Most cats we have renew our faith in the relationship between felines and humans. They aren't loyal like dogs are loyal, but anybody who's used to being around cats knows when they're happy and healthy. It doesn't take a rocket scientist to figure it out. We put up with their quirks for the very reasons people who hate cats hate them -- they're independent, unpredictable and slightly foreign to our human way of thinking. For some people that's an affront. For cat people, it's a challenge and an absolute pleasure.

Punk is our little tortie rescue from last fall. Mystery of mystires, someone had dumped her somewhere near my mother's house, and she'd taken up residence under Mom's back shed, eating off her compost heap and begging at the door for several days before we brought her home with us. Side note -- for a tortie, if they're supposed to be nutty, she's relatively sane (if a little uncoordinated). Read on -- she seems to know exactly what her life is about.

Punk's name has slowly changed, since we brought her home in November of '99. Now, most of the time, we call her Doodle. Our American Heritage dictionary's final definition for the word 'doodle' is "to trifle, fritter away time." Other parts of the definition are more concrete -- condensed, they mean to draw aimlessly while thinking of something else. Cats don't pick up a pencil and draw, but if Doodle could, I'm guessing she would.
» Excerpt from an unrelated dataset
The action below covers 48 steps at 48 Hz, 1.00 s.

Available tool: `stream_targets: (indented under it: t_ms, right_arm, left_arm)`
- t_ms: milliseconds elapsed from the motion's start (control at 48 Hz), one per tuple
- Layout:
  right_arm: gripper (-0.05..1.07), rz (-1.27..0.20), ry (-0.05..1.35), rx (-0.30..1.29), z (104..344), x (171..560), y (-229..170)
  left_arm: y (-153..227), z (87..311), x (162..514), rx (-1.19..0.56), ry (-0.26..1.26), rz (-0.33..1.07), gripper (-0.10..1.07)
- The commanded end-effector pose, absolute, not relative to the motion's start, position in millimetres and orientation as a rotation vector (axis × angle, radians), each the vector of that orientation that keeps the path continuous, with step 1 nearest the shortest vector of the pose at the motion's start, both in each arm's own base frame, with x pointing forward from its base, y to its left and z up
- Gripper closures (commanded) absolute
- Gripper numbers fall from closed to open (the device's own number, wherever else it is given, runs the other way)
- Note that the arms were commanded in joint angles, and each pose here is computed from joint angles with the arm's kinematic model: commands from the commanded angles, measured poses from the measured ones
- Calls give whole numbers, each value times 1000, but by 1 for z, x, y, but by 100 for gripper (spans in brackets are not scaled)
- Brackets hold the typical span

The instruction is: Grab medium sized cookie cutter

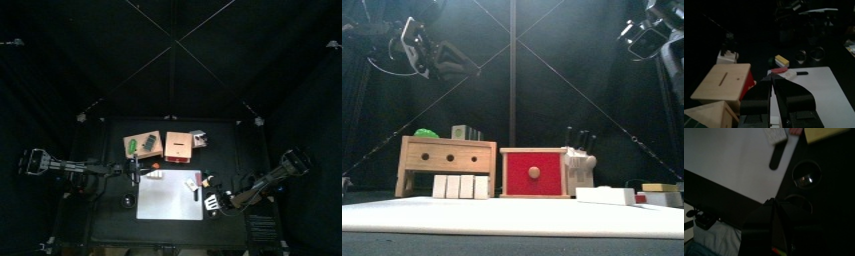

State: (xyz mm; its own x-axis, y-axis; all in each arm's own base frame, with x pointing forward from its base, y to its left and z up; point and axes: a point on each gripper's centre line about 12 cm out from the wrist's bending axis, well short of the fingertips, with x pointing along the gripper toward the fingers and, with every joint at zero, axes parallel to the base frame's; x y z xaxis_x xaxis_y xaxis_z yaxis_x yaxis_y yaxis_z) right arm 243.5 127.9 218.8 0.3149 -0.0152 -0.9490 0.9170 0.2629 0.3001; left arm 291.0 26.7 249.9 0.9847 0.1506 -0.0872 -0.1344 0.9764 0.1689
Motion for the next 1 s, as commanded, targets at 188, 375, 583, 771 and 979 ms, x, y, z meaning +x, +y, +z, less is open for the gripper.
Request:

She's like a five-year-old with a set of finger paints and a roll of butcher paper. Her entire life consists of lovely little moments that accomplish little but, well, doodling, but make her -- and us -- happy.

Doodle's three favorite pastimes, presumably in descending order depending on the amount of trouble she goes to in order to make them happen, are these:

  1. playing with any given feather toy with the humans;
  2. being petted by one of the humans while she eats kibble from her bowl on the island in the kitchen; and
  3. having the female human follow her from the front window (where the squirrels are) to the coffee table in the front room, where she likes to rub her butt repeatedly and cry ecstatically, to the window in the spare bedroom, and sometimes to the bedroom window over the dressers in the master bedroom, where her only view is of the garage roof and the sky and treetops in our suburban neighborhood. Lather, rinse and repeat, it's all the same to Doodle.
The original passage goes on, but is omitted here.